Jacque Anquetil's 1962 Tour de France Winning Bike

Monday, December 19, 2011

Too Busy Riding to Blog?

Not really.  Well, maybe yesterday.  I'll get to that.  First, there was 70 minutes in class on Wednesday, another 90 minutes in class on Thursday, and half an hour in the gym on Friday.  I really enjoyed the Wednesday-Thursday class because it was really like a bike ride.  I use singular because it was the same class, essentially.  I rode hard on Wednesday and didn't intend to ride hard on Thursday, but I felt good, so I went at it.  The class consisted of climbing/muscle tension intervals followed immediately by a base-speed/cadence steady state ride.  We did this three times for decreasing duration with increasing resistance, with two minutes of very easy pedaling in between.  Just like outside: a two-mile climb that plateaus into a flat ride.  Two minutes to descend, then do it again.  We closed with a cadence build to flush out the legs.  None of 5 over base business.  Yes, I understand it is designed to make our pedaling more efficient, but unless I descend on a fixed-geared bike (and I don't), I see little practical use for that exercise.  I go along, but I don't like it and don't think anyone else likes it much either.

The real ride of the week was yesterday, when David and I rode around Mt. Diablo over Morgan Territory Road.  We had about five and a half hours of riding and twenty minutes of not.  We left at 6:00 and by the time we got to Orinda, it was mid-30s and butt-cold.  I was wearing two thin wool base layers, a long sleeve jersey and was fine above the waste.  I was wearing DeFeet Blaze super-thick wool socks and the toes were OK too.  The fingers weren't doing so great even with a pair of long-fingered gloves and glove liners.  After half an hour of this, I lost feeling in my right pinkie.  I thought I'd pull the finger out of the glove's finger and tuck it with the palm to warm it up, so I grabbed the gloved finger with my teeth and pulled, but the glove refused to come off.  I pulled and pulled harder.  Then I realized I'd bitten so hard that my teeth grabbed the finger too hard and I didn't feel it.  Wow.  I let  go of the finger and decided to leave it alone, looking forward to warming up the finger on the climb.

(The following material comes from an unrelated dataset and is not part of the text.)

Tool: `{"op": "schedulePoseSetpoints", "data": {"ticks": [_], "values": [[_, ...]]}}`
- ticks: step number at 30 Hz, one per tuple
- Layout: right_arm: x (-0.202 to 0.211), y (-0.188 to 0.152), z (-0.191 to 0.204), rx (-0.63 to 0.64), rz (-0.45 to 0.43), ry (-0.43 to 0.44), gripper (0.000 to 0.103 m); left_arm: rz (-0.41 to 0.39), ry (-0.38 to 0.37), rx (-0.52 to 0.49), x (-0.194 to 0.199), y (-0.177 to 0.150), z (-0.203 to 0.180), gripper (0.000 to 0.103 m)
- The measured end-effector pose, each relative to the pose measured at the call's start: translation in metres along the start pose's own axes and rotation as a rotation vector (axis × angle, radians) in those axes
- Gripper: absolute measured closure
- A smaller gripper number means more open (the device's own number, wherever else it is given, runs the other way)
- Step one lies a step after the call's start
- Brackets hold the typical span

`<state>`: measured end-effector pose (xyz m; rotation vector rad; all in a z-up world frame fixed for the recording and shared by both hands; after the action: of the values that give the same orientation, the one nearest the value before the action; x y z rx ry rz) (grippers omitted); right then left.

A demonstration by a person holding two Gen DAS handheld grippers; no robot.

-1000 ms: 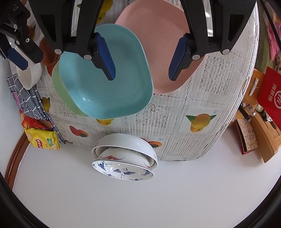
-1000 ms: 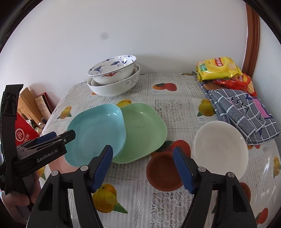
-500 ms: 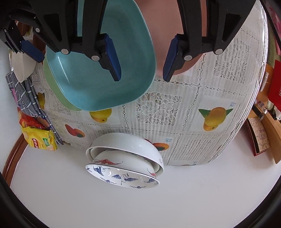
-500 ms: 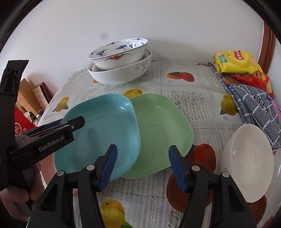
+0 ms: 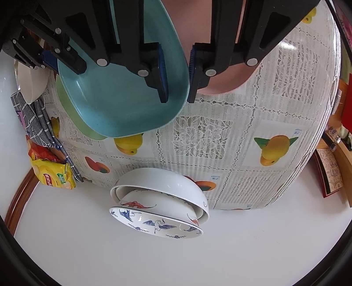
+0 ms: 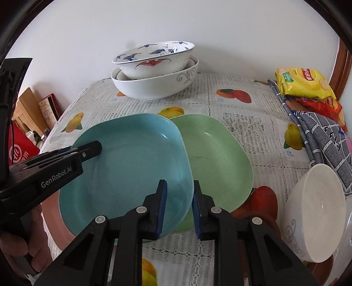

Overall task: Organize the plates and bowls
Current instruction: 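Lift the light-blue plate with both grippers and lower it onto the pink plate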

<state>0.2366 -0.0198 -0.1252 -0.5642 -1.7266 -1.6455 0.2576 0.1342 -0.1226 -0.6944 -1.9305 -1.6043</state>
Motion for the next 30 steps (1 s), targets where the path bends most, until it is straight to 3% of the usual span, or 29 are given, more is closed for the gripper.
{"op": "schedulePoseSetpoints", "data": {"ticks": [2, 18, 30], "values": [[0.002, 0.0, -0.004, -0.018, -0.003, 0.003, 0.09, -0.001, -0.005, 0.013, 0.003, 0.0, 0.002, 0.089], [0.066, 0.009, -0.021, -0.071, -0.099, 0.013, 0.091, -0.061, -0.053, 0.016, 0.06, 0.003, -0.018, 0.09], [0.104, -0.008, -0.01, -0.071, -0.128, 0.043, 0.091, -0.081, -0.035, 0.031, 0.101, -0.016, -0.012, 0.09]]}}
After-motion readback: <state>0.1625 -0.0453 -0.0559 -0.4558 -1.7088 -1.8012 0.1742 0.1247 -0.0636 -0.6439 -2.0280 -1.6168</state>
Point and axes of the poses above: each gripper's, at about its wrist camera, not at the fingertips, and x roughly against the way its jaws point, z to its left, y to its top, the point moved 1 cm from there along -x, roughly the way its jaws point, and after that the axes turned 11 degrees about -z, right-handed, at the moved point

It was cold and thickly foggy from Orinda all the way through Clayton, clearing only as we approached the Marsh Creek/Morgan Territory intersection.  The last time I rode Morgan Territory I thought that about two-thirds of it is doable in the big ring.  So, I did two-thirds of it in the big ring -- OK, the 46 that passes for a big ring on my Spectrum -- and just kept going.  What the hell, if the road forced me to shift down, I'd shift down, but as long as I could keep going, I was going to keep going.  Well, I kept going all the way to the top, even sprinting up the last steep bit before the parking lot/trail head/bathroom stop/water fountain at the top.

That was a pleasant surprise.  We refilled the bottles, emptied bladders and began the descent.  The descent is narrow, steep, and windy, so we took it easy, which was a good thing, as there were a couple of trucks coming up and it was important to have the bikes firmly in control on this dangerous descent.  We met Gary at the bottom and turned west toward Danville.  There was periodic hammering, but the legs were good, hard efforts were interspersed with recovery behind David and Gary, so by the time it was my turn to pull again, I felt good again.  We made good time into Danville, where we turned north to Walnut Creek, climbed Hillgrade, on to Lafayette, where we climbed the always too steep and too long Reliez Station Road, which I rode aggressively, into Moraga, again more hammering up a slight rise, then by the time we left Moraga and turned onto Pinehurst, I was pretty well legless and had very little left for Pinehurst.  I plodded up it aggressively and descended home.

Don't know how far it all was, but I was gone for six hours.  Legs felt horrible the rest of the day.  Then, today, December 170, they felt great, but all I did was pretty easy 30 minutes on the trainer.